Verhandlung ist Chefsache

Gewerkschaften des öffentlichen Dienstes trafen sich mit Wowereit / Warnstreik nicht abgeblasen

  • Martin Kröger
  • Lesedauer: 3 Min.
Vorneweg: Spitzbübisch lächelnd führte Wowereit die Senatoren zum Spitzengespräch.
Vorneweg: Spitzbübisch lächelnd führte Wowereit die Senatoren zum Spitzengespräch.

Die Vertreter des Senats lassen die Gewerkschaftsdelegierten warten. Eine halbe Stunde nach der vereinbarten Zeit betreten der Regierende Bürgermeister Klaus Wowereit (SPD), Innensenator Ehrhart Körting (SPD), Finanzsenator Ulrich Nußbaum (parteilos) und Wirtschaftssenator Harald Wolf (LINKE) den Verhandlungssaal, um ein Ergebnis für die rund 47 000 Angestellten des öffentlichen Dienstes zu erlangen. Beim letzten Mal, am 20. Januar, war eine Einigung nahe gewesen, die Gewerkschaft ver.di brach die Gespräche jedoch ab, weil sie mit der Regelung der Angleichung der Ost-West-Arbeitszeiten nicht einverstanden war.

Die erneute Verhandlungsrunde gestern im Amtssitz des Innensenators ging auf eine persönliche Intervention Wowereits zurück, der den Abschluss für den öffentlichen Dienst zur »Chefsache« gemacht hatte, um schnell eine Nachfolgeregelung für den ausgelaufenen Solidarpakt zu finden, mit dem die Beschäftigten seit 2003 zur Konsolidierung des Landeshaushalts beigetragen hatten. Vor den Gesprächen gab sich der Regierende Bürgermeister gegenüber ND süffisant optimistisch: »Der Senat ist abschlussbereit, es hängt an den Gewerkschaften.« Ob er ein verbessertes Angebot im Gepäck habe als im Januar, als der Senat unter anderem eine Gehaltsanhebung von 1,2 Prozent vorgeschlagen hatte, wollte Wowereit nicht sagen. Nur: »Die Spielräume sind begrenzt, aber sie sind dennoch vorhanden.« Beobachter der Verhandlungen gingen gestern davon aus, dass, wenn sich die in der Tarifgemeinschaft zusammengeschlossenen Gewerkschaften auf eine einheitliche Verhandlungsposition einigen würden, dann auch der Senat noch mal nachbessern würde.

Ob sich die Gewerkschaften, die sich in den vergangenen Woche jedoch nicht immer einig waren, auf eine solche gemeinsame Position verständigen konnten, war gestern unklar. Im Kern geht es dabei um die Frage, in welches Tarifrecht das Land Berlin nach dem abgelaufenen Solidarpakt zurückkehren soll: In das der Bundesländer oder das der Kommunen. Die Gewerkschaft der Polizei (GdP) und die dbb Tarifunion würden das Tarifrecht der Länder (TdL) bevorzugen – genau wie der Senat.

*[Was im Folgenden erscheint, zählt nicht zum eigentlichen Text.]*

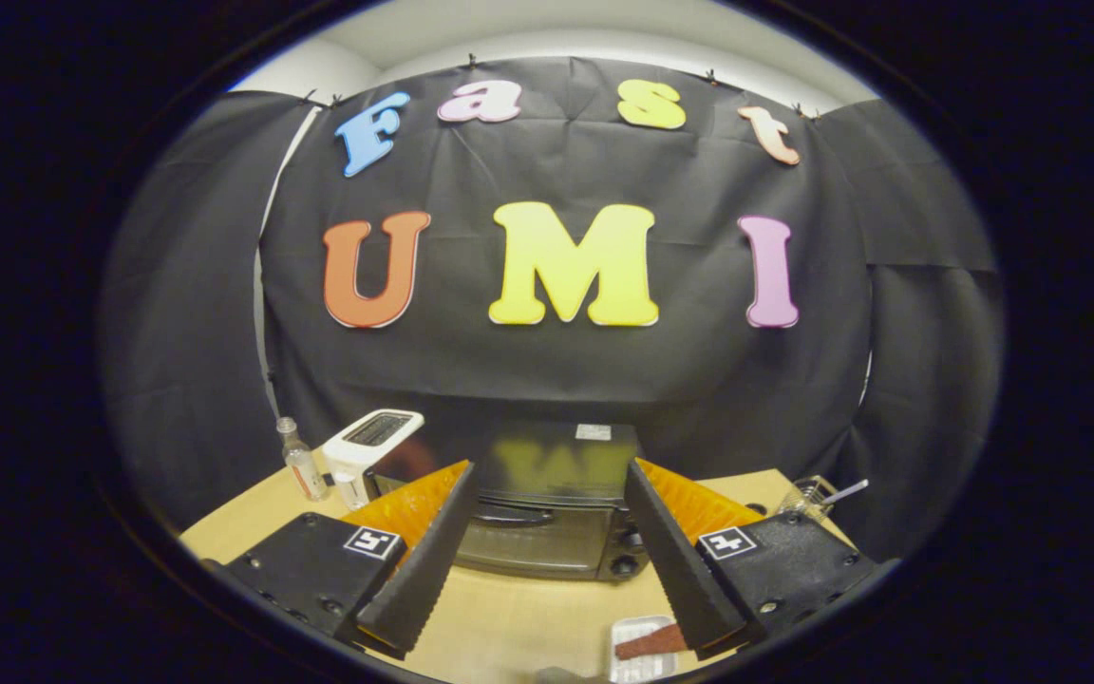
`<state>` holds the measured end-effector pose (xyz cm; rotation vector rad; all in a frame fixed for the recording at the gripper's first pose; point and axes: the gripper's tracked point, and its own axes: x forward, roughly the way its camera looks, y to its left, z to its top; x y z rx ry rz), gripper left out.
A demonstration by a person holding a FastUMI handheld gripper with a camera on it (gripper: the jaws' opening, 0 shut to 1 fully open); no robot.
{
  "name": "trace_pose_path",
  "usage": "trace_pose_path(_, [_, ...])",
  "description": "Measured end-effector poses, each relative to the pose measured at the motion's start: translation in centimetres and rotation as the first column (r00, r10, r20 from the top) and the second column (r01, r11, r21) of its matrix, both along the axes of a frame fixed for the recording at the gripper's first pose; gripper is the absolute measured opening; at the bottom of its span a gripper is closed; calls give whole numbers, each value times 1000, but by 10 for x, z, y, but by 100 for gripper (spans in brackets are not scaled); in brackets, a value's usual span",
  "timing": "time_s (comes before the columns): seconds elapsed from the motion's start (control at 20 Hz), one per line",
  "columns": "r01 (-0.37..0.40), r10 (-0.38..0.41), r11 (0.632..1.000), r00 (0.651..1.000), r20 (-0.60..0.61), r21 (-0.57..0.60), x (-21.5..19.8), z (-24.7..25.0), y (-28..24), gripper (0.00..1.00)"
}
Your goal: Open the toaster oven, put the food inside, and close the toaster oven door.
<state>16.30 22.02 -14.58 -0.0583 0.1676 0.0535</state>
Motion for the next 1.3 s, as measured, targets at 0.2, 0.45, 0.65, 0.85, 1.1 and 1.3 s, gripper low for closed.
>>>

Ver.di, deren Klientel dadurch mehr Vorteile hätte, präferiert dagegen das Tarifrecht der Kommunen – den sogenannten Tarifvertrag für den öffentlichen Dienst (TvÖD). »Bei gutem Willen muss sich das aber Regeln lassen«, erklärte Susanne Stumpenhusen, die Landesbezirksleiterin Berlin-Brandenburgs gegenüber ND. Sie saß in dieser Tarifrunde zum ersten Mal mit am Tisch. Denn auch bei den Gewerkschaften sind die Gespräche inzwischen Chefsache. Ob die Chefs gestern tatsächlich zu einer Einigung kamen, war bis zum Redaktionsschluss indes nicht bekannt. Es wurde trotz der inhaltlichen Nähe mit harten Gesprächen gerechnet.

Die für heute geplanten Warnstreiks von ver.di im öffentlichen Dienst sollen auf jeden Fall stattfinden. »Wir können nicht mehr zurückrufen«, bat Stumpenhusen um Verständnis.